Autobiografia come destino e condanna di un tempo che ha fatto dell’Io il suo centro di gravità e del pettegolezzo la sua mela. Urgenza di raccontare le cose solo perché sono accadute (già basterebbe) e non perché abbiano senso. Ne esce una quasi ogni settimana. Addirittura c’è chi la compra. Il fenomeno si autoalimenta nel ping pong sbrigliato di calciatori, cantanti, politici, magistrati. Ieri Giorgia Meloni (5 edizioni, più di 100 mila copie) poi Ilda Boccassini (grandinata di rivelazioni su cui fare i conti domani). E Baresi, Zenga, il figlio di Zenga, il figlio di Domenico Modugno, Francesca Neri, Oscar Farinetti, Milo Manara, Eugenio Scalfari, Romano Prodi, Gabriele Muccino. Aneddoti, selfistica scritta. Inesorabile epopea che dilata il tweet, la storia su Instagram, le lauree e i matrimoni cari a Zuckerberg.
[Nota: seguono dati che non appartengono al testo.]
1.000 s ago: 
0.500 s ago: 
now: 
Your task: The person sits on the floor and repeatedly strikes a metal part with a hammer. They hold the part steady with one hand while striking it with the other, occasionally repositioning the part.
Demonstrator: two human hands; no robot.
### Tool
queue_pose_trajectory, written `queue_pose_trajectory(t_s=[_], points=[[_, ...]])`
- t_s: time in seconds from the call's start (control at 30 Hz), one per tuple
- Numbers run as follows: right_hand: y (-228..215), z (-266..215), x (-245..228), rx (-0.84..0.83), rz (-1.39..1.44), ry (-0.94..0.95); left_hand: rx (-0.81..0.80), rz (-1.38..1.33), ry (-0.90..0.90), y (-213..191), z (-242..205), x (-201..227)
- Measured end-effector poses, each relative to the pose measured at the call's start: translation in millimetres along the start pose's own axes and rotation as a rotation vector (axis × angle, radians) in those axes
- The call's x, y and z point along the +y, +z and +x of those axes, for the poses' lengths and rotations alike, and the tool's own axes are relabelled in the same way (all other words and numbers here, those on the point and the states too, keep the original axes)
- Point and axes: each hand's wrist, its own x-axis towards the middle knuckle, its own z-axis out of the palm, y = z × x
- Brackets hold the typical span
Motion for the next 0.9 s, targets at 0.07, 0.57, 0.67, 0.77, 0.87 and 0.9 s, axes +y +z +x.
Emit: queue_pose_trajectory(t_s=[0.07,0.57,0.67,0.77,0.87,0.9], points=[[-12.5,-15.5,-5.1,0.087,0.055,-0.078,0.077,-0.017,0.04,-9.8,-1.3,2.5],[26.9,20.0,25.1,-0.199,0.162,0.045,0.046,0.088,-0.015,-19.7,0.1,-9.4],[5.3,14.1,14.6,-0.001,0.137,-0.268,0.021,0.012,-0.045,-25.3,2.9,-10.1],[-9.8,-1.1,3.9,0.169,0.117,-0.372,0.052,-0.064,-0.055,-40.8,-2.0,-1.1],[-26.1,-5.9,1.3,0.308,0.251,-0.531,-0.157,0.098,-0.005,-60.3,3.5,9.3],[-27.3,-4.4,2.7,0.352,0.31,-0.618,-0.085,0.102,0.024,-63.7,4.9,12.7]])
Tanti ego caricati a pallettoni incombono da opere spesso monumentali (Never quiet del fondatore di Eataly ha 560 pagine e pesa quasi un chilo e mezzo) dove a fare da cardine è il trauma non risolto, il colpo di genio o banalmente una cistite.

Leo Longanesi, che non era uno paziente, non aveva pietà nemmeno per i grandi: "Leggo il secondo volume delle Memorie di Churchill. Quell’io che salta fuori a ogni riga, quell’io scritto a lettere minuscole ma pensato in grande, quell’io con il sigaro in bocca, alla fine spinge a sperare in una vittoria di Hitler. Non per nulla: per dare una lezione di modestia a Churchill".
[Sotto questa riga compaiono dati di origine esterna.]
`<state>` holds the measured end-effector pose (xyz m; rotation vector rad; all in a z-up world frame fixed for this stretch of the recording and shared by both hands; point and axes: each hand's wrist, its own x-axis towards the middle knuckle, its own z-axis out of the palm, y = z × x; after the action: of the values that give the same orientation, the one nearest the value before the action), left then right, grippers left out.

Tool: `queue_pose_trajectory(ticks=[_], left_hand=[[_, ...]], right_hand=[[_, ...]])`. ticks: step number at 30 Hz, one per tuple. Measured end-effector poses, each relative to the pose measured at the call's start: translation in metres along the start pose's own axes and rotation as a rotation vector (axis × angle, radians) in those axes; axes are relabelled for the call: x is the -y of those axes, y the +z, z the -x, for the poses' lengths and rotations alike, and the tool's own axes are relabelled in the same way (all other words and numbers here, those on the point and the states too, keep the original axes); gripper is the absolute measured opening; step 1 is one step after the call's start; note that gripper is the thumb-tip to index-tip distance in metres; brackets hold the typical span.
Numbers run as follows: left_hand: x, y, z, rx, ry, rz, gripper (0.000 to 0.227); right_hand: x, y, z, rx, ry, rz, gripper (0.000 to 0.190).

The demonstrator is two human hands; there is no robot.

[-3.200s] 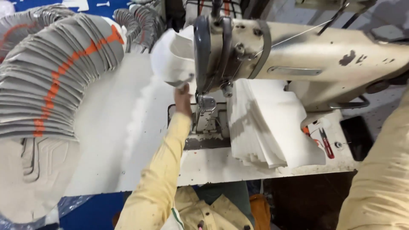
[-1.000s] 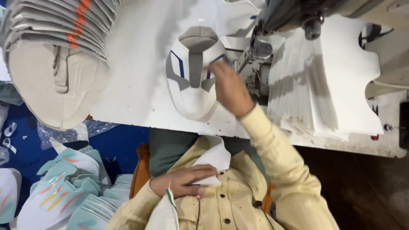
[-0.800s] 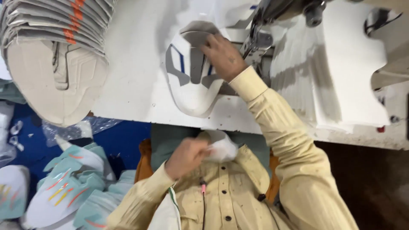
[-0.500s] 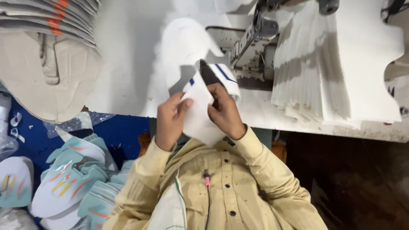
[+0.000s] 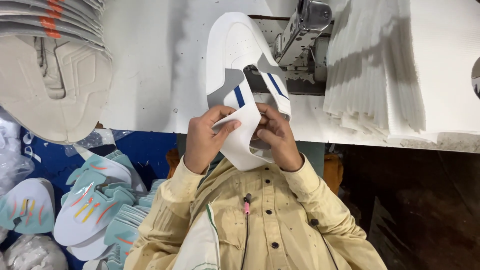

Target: The person sews white shoe parts using a sewing machine, then cuts the excess thread with scissors. They repeat this process for multiple shoe parts, handling each piece individually and placing the finished items on the table.

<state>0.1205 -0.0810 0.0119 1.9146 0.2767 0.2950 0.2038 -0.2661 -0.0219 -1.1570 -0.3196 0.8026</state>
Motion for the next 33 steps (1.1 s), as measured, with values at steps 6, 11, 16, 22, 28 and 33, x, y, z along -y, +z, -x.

I francesi la chiamano "scrittura del sé", gli americani "memoir". Chi ci casca dice che a cominciare è stato Sant’Agostino con le sue Confessioni dimenticando i Tristia di Ovidio. E poi Dante, Petrarca, Machiavelli, su fino ai ricordi della influencer friulana Taylor Mega e Il mondo a colori della travel blogger Federica Xotti "una tavolozza davanti e una vita da dipingere fra la Patagonia e il Senegal" prima che incombano i trenta.

Se Pietro Abelardo si sfogò con Storia delle mie disgrazie, perché noi no? La necessità di raccontarsi è un bisogno da prendere sul serio e nessuno si lascia intimorire dai precedenti illustri. Proust si è liberato con La Recherche, Joyce con Dedalus, Svevo con le ultime sigarette di Zeno: e allora? Allora la Boccassini può rivelare di essere stata innamorata di Falcone. Serve fegato per raccontarsi nero su bianco, anche se a qualcuno basta una tastiera o un ghost writer (non tutti però possono permettersi J.R. Moehringer, autore dell’autobiografia di Andre Agassi, Open).
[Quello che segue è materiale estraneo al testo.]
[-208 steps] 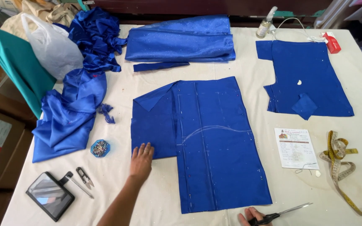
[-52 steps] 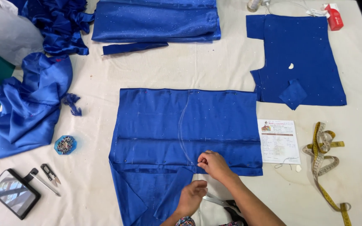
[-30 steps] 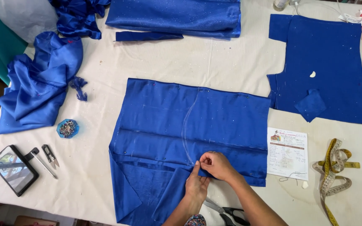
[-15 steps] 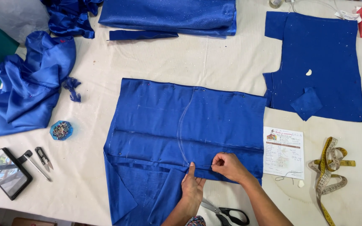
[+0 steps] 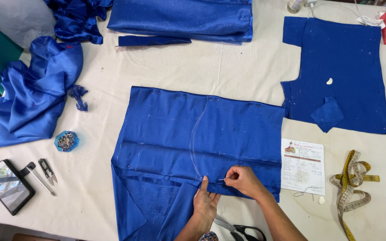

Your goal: The person marks a blue fabric piece with chalk along a curved line, then uses scissors to cut the fabric along the marked line. The person also folds and adjusts the fabric during the process.

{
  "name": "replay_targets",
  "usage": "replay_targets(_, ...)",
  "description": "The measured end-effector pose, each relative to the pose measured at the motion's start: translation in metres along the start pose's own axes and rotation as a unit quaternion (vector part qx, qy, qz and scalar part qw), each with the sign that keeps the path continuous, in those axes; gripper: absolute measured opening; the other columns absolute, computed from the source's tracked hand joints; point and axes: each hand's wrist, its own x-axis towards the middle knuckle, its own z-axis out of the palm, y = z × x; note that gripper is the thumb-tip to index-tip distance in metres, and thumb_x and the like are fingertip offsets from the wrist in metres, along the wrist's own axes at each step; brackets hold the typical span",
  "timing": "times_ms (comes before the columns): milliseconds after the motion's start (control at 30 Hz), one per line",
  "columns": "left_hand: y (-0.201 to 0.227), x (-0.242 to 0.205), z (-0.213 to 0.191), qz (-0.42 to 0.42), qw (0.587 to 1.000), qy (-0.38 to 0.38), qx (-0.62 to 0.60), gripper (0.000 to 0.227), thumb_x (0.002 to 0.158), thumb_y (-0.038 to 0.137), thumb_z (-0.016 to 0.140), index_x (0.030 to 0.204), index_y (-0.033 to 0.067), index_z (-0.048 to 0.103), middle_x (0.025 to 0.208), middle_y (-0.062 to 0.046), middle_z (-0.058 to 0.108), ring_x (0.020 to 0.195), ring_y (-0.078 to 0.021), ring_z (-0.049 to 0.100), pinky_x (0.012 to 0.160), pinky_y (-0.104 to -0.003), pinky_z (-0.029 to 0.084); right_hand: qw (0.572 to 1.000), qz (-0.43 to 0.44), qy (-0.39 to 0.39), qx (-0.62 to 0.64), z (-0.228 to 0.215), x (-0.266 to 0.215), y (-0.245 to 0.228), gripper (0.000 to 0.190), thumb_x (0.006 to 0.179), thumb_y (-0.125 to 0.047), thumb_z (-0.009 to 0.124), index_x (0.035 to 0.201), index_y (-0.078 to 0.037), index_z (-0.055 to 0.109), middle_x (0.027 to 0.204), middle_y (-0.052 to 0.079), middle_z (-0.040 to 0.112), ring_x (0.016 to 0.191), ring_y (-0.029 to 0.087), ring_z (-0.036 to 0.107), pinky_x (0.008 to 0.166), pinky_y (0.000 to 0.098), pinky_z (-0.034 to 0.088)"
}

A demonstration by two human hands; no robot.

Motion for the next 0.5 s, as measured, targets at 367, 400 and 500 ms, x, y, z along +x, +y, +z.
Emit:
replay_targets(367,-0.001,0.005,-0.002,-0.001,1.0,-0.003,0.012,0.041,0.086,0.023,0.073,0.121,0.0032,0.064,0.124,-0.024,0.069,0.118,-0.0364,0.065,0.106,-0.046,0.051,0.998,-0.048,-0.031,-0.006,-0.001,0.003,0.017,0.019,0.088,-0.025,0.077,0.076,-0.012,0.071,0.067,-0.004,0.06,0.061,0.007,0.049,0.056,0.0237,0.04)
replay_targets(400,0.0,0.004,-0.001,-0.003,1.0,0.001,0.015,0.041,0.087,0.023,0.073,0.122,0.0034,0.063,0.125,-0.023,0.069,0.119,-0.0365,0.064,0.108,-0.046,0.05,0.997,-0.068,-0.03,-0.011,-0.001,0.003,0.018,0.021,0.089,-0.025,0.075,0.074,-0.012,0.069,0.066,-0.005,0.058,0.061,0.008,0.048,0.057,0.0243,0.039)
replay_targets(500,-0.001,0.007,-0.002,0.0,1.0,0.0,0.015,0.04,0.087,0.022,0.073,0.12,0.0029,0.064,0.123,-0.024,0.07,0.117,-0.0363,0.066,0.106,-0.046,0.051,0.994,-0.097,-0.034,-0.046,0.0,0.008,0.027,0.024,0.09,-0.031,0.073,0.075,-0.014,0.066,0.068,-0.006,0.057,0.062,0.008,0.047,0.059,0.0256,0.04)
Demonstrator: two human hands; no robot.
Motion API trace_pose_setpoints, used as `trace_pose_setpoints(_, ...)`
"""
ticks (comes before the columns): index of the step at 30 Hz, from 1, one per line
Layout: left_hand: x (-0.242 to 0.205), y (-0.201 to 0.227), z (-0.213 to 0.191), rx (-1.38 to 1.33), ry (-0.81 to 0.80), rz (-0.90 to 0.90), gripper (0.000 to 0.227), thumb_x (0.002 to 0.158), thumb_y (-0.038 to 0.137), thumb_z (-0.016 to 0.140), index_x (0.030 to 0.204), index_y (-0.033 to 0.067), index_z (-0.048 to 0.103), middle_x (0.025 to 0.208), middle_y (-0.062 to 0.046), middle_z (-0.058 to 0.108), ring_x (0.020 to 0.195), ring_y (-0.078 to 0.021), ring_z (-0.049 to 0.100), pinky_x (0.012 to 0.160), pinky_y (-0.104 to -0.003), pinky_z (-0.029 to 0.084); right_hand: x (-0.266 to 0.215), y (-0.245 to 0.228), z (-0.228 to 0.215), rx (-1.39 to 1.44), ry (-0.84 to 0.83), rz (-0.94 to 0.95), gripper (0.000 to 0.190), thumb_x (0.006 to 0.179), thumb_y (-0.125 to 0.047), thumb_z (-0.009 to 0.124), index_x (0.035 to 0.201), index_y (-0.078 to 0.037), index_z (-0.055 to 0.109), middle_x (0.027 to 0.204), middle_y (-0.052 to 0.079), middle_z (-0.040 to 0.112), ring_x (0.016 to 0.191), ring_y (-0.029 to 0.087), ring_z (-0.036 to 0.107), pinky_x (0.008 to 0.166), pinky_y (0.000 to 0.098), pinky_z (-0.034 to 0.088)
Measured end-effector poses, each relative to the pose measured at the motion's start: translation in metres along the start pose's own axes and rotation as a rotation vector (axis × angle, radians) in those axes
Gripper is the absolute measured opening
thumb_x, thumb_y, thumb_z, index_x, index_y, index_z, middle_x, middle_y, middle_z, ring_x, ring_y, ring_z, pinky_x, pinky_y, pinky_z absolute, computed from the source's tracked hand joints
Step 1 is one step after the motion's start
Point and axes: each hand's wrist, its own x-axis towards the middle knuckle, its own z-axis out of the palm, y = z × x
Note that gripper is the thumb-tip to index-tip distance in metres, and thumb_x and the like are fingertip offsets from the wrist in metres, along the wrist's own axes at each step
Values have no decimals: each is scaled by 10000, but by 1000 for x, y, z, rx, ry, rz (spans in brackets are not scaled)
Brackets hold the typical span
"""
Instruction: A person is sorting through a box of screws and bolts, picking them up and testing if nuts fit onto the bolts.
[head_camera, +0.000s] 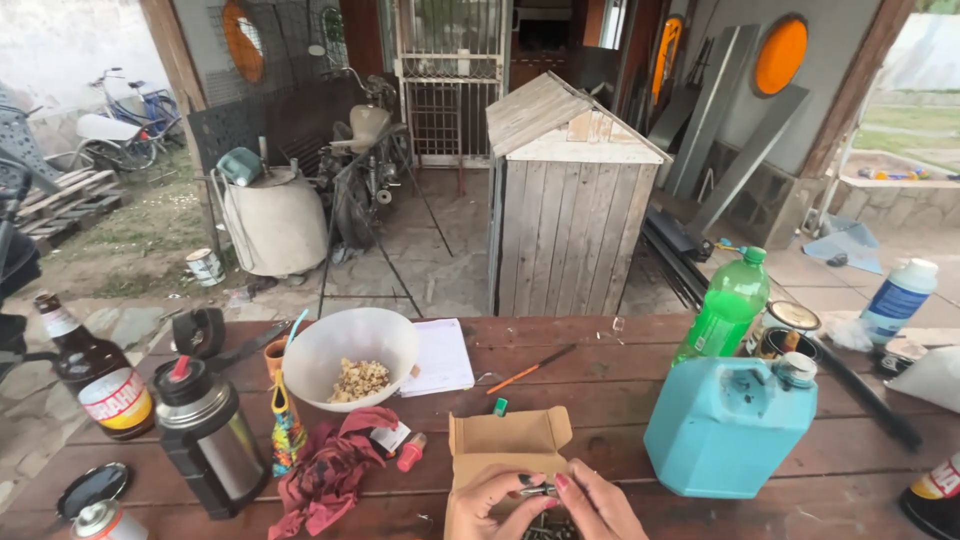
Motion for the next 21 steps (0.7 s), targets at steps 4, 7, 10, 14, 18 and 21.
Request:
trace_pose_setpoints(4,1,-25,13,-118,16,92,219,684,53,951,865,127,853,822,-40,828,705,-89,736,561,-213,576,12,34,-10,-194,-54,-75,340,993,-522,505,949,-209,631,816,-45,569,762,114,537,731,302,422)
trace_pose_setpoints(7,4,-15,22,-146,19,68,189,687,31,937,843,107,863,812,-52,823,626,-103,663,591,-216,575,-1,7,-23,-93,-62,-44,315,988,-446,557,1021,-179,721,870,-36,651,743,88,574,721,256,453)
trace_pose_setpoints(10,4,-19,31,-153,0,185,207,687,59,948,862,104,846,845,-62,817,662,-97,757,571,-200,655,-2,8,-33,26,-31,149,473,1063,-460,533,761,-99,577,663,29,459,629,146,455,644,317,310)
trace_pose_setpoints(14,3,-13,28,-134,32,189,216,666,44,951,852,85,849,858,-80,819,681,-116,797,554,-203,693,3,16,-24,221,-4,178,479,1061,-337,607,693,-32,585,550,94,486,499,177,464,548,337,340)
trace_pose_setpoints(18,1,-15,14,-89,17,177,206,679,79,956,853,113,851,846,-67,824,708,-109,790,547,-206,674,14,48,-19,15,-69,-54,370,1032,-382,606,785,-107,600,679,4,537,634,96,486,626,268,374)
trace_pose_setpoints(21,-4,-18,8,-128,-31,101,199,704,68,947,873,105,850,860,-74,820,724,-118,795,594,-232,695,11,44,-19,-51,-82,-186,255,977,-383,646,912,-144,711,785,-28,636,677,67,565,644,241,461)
E a volte sarebbe sufficiente un titolo, benedetti calciatori votati alla sintesi e alla bellezza assoluta di Se uno nasce quadrato non muore tondo (Ringhio Gattuso), Il pallone lo porto io (Luciano Moggi).

"Voglio un’autobiografia che non riveli alcuna informazione personale" scherzava Diana Ross. E quell’incosciente di Jeffrey Bernard, giornalista inglese noto per la verve e il caotico abuso di alcol, invitava il suo pubblico a dargli una mano: "Mi è stata commissionata un’autobiografia e sarei grato se qualcuno fra i lettori potessi dirmi cosa stavo facendo tra il 1960 e il 1974".

Come Luigi Di Maio, lo scienziato Stephen Hawking invece ha fatto tutto da solo: benché completamento paralizzato dalla Sla è riuscito a portare a termine My Brief history con l’aiuto di un computer a raggi infrarossi che leggeva i movimenti del muscolo della guancia, una parola al minuto, dall’infanzia ai buchi neri.

L’unico vero problema dell’autobiografia è: ha senso scrivere una storia quando non se ne conosce la conclusione? La studiosa Maria Anna Mariani ne dubita: "Pretendere di farsi giudici di se stessi prima della fine è una violenza interpretativa. Solo la morte può conferire una forma definitiva alla vita". L’autobiografo da 100 mila copie comprende la gravità, ma riesce a farsene una ragione.